Rel kereta Api Aku susuri hingga sampai di stasiun kereta Jatinegara.
Aku ingat ketika masuk ke kota Jakarta naik kereta api menjadi penumpang
gelap diruang masinis. Kala itu kedua masinis menawarkan jatah
makanannya kepadaku, tapi aku menolak karena terasa masih kenyang dan
saat itu masih punya cukup uang saku. Aku ingat sekali kereta itu kereta
Arya Kamandanu datang dari Semarang sampai di stasiun Jatinegara jam 3
pagi. Aku tunggu kereta itu sejak jam 2 pagi di stasiun, dan syukurlah
kereta sesuai jadwal datang. Terlihat kereta Arya Kamandanu masuk
stasiun, Aku hampiri loko kereta api, Aku mendadak lincah meskipun perut
kelaparan segera naik tangga lokomotif dan masuk ruang masinis.
Begitu pintu Aku buka kemudian kusapa kedua masinis:” Hallo Boss, masih ingat Aku?, Nasinya mana?”
Sedikit agak benggong masinis menjawab: “Tuh, jatahmu, ambil saja semua, tapi wadah jangan dibawa”.
Aku gelar kertas koran , terus dengan cepat aku tumpahkan nasi, sayur
salad, daging empal dan kerupuk jadi satu di selembar kertas koran itu.
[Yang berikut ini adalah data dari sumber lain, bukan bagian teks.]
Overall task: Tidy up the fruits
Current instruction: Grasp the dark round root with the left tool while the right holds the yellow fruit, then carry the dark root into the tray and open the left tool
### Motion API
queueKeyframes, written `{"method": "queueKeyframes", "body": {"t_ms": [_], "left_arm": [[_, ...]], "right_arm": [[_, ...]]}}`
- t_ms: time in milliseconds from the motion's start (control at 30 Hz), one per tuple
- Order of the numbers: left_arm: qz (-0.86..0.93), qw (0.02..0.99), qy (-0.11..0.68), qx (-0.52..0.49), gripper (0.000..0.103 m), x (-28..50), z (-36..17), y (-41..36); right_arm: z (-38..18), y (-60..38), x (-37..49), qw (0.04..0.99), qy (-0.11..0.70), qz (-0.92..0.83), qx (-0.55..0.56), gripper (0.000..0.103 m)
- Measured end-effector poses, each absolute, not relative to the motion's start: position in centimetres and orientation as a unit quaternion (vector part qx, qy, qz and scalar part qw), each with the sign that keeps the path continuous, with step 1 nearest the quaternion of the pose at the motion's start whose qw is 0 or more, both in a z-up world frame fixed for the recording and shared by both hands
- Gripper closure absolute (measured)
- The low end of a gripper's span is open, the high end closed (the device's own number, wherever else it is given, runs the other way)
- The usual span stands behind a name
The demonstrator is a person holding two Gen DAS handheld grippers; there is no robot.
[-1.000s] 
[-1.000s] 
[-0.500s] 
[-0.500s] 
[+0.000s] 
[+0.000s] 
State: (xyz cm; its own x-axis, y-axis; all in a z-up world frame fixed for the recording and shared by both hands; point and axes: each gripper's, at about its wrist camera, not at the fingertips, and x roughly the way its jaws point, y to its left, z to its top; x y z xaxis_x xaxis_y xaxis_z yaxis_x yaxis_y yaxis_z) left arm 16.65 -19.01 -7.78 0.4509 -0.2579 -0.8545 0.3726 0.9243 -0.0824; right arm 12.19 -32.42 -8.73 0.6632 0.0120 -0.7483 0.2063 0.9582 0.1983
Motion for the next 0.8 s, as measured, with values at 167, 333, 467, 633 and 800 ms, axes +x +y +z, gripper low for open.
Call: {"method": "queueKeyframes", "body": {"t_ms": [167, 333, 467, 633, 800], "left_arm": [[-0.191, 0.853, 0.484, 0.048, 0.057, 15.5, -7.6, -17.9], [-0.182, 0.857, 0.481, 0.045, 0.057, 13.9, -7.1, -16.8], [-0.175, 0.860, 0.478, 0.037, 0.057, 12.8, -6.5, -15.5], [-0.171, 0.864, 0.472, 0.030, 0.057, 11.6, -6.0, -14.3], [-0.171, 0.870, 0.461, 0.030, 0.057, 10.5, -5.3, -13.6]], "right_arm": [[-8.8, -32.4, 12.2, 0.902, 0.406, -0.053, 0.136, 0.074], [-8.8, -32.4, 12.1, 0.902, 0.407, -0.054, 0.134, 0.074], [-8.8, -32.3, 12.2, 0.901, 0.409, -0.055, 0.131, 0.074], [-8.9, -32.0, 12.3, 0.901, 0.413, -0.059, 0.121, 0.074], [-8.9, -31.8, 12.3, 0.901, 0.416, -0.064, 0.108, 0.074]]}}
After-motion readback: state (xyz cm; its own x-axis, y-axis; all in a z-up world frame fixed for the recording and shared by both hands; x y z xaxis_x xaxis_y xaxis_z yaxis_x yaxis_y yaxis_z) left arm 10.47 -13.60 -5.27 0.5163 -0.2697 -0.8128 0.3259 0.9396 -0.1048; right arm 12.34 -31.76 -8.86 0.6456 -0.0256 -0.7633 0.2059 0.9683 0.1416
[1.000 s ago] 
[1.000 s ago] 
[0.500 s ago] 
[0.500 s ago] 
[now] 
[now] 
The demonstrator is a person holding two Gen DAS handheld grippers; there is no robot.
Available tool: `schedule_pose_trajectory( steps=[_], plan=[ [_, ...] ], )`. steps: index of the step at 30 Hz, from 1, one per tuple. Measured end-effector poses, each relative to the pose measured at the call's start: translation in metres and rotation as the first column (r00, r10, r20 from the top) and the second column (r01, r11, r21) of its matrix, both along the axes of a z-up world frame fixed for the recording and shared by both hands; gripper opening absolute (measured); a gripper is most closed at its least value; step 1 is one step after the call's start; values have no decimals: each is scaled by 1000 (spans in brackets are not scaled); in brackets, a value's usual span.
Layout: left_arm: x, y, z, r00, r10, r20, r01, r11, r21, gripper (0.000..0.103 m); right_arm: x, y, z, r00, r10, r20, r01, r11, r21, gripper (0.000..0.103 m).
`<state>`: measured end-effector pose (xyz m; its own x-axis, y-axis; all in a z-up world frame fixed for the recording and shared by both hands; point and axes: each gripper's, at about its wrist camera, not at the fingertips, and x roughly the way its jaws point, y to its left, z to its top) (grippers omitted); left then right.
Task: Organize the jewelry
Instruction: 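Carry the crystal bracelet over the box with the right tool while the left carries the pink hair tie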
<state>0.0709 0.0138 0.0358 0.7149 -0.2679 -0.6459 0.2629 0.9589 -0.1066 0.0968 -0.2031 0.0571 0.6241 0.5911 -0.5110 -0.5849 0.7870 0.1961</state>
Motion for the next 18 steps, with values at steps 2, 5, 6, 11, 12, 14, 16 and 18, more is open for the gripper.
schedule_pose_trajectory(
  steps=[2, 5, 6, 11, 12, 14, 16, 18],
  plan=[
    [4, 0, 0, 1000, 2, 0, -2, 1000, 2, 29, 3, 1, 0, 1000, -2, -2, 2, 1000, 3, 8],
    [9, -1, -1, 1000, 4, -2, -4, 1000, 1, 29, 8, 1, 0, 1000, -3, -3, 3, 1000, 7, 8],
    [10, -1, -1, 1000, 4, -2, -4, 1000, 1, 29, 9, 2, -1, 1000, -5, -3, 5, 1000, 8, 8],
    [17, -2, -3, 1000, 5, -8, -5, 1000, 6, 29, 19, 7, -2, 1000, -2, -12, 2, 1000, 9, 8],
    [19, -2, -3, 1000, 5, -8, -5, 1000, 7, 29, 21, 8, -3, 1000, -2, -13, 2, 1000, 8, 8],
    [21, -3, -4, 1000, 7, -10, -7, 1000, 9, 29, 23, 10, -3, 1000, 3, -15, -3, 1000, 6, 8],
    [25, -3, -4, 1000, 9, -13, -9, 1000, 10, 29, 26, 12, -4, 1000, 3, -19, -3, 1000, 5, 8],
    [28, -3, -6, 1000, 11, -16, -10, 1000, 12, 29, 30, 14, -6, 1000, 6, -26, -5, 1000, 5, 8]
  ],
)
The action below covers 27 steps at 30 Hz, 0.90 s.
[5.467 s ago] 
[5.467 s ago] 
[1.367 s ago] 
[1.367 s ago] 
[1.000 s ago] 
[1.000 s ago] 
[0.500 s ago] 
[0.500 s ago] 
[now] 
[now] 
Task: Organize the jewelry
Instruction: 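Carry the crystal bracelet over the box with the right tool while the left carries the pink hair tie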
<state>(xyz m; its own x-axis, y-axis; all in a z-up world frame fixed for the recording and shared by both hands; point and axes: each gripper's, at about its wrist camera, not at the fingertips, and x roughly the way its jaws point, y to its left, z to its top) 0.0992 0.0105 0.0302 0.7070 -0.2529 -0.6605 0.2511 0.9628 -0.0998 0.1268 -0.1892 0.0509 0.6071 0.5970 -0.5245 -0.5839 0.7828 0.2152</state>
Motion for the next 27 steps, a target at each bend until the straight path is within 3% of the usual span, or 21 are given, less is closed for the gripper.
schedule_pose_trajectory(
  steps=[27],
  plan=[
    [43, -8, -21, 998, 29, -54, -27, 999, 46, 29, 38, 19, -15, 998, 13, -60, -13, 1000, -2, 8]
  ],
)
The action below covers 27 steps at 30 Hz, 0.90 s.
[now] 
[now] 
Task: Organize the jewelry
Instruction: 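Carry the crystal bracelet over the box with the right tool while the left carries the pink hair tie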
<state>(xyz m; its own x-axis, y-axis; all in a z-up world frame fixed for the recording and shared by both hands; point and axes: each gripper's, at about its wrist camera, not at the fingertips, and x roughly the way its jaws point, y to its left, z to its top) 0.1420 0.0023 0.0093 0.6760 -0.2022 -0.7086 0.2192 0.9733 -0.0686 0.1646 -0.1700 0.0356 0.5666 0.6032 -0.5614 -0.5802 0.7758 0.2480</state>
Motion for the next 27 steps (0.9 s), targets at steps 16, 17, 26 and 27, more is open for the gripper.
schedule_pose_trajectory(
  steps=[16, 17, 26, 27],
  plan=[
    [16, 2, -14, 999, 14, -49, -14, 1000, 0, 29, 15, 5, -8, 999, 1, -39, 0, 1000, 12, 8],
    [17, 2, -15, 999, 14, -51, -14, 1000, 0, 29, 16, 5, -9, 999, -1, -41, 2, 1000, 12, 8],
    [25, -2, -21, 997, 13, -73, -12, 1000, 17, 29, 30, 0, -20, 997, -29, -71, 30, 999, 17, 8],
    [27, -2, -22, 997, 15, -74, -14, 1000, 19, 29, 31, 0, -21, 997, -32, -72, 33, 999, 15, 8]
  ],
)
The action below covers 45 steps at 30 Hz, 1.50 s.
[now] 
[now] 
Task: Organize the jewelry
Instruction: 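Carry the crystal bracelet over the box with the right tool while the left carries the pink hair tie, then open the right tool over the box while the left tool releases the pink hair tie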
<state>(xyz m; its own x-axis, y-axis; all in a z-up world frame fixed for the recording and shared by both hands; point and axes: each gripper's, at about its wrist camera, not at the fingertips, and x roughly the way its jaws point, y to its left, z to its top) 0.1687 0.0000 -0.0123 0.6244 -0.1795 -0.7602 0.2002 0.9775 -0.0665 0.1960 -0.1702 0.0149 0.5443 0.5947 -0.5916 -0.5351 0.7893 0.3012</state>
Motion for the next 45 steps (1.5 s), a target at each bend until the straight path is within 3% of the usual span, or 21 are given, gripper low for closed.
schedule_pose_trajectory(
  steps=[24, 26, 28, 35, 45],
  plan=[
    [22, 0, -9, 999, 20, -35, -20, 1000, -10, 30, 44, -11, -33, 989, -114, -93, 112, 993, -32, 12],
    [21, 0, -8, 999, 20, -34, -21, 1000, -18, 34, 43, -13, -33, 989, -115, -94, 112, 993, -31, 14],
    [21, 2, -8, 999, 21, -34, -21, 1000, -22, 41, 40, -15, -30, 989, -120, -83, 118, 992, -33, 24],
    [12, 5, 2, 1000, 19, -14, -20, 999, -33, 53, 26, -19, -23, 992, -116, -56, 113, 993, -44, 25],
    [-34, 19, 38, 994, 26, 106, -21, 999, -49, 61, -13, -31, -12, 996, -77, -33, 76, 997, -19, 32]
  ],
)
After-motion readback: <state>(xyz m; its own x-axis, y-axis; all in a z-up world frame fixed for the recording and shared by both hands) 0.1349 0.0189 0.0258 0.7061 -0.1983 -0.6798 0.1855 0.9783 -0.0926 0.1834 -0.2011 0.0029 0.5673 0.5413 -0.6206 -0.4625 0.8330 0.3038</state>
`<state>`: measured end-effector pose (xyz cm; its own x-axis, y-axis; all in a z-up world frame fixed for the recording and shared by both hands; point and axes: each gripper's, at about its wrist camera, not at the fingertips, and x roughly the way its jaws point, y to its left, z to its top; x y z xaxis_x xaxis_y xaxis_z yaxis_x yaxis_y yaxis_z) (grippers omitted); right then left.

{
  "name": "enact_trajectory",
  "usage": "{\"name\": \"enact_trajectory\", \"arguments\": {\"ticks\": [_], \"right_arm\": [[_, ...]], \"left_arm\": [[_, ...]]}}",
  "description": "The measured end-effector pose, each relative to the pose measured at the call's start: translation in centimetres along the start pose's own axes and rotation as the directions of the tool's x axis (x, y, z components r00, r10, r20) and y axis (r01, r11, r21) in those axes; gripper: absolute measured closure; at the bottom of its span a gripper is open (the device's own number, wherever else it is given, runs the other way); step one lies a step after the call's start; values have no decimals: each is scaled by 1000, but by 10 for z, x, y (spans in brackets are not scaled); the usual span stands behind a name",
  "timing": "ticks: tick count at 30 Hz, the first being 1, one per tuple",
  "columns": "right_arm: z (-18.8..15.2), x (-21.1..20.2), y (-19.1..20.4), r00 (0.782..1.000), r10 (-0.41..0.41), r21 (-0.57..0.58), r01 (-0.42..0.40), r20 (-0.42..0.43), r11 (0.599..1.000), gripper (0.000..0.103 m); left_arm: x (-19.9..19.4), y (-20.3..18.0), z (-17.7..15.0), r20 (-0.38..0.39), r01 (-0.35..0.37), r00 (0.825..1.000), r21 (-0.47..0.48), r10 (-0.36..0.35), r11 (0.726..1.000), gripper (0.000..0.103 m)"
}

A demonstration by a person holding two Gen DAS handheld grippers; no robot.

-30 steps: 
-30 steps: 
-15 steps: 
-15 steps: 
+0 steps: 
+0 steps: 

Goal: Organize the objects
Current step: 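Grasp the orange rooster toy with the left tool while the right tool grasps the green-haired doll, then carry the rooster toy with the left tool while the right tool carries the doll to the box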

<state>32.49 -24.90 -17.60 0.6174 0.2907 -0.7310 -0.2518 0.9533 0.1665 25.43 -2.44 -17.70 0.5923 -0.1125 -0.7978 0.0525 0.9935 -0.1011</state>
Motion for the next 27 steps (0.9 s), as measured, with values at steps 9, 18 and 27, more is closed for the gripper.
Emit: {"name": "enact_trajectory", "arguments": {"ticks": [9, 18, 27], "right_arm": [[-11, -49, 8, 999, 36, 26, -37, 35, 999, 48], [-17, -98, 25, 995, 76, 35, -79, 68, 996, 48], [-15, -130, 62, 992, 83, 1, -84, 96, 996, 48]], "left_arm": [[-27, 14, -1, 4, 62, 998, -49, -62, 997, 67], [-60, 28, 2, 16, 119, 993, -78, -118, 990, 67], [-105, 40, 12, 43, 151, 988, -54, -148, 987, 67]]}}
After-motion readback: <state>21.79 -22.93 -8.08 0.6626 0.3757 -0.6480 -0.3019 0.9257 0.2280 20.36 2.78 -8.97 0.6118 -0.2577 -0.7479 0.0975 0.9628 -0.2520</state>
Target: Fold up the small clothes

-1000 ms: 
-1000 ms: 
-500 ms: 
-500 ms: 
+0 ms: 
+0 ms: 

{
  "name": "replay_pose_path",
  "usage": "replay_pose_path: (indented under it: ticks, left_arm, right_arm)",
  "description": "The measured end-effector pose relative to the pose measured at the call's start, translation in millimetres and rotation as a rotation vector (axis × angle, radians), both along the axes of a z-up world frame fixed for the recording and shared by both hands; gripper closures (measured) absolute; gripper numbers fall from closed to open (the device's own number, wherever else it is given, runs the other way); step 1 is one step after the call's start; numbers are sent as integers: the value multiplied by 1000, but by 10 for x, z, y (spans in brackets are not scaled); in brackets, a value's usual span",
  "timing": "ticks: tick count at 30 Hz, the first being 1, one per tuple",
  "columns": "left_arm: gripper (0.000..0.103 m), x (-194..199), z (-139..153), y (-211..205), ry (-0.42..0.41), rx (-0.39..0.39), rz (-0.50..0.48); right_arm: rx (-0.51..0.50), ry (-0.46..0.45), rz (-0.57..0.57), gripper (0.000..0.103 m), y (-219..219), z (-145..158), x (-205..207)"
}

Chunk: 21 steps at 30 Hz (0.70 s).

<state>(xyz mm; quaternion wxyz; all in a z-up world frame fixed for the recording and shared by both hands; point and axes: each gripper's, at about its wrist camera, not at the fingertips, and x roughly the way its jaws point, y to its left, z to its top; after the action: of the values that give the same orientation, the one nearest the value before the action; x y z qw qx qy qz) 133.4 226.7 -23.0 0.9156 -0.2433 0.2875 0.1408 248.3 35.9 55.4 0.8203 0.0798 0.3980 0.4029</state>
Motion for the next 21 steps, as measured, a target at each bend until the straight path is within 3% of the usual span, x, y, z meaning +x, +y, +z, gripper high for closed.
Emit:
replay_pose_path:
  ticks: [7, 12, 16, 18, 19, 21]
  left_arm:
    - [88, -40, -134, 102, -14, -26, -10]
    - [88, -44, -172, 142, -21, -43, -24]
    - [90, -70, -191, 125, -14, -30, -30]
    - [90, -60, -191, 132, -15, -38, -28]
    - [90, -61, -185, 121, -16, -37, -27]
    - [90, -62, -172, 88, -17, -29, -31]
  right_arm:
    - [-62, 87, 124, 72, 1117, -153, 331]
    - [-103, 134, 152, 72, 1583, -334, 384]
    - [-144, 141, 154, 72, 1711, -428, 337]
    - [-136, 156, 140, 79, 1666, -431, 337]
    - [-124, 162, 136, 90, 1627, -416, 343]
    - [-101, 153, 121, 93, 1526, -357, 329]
Syukurlah anak-anakku ketika itu punya selera makan, jadilah pesta liar
dipinggir rel kereta stasiun Jatinegara.
Sampai saat ini ribuan orang masih menggantungkan urusan untuk makan di seputar stasiun dan dalam gerbong kereta api.
Azhar Muhammad
3 komentar:
cerpen kah bang??? keren banget komen back y
Yaa ini memang cerpen
Terima kasih banyak atas ceritanya yg sangat menarik. Setelah membacanya berulangkali, saya jadi mengerti dan sedih sekali serta pikiran jadi melayang "betapa kayanya" alam Indonesia tidak mungkin hal dalam cerita itu terjadi.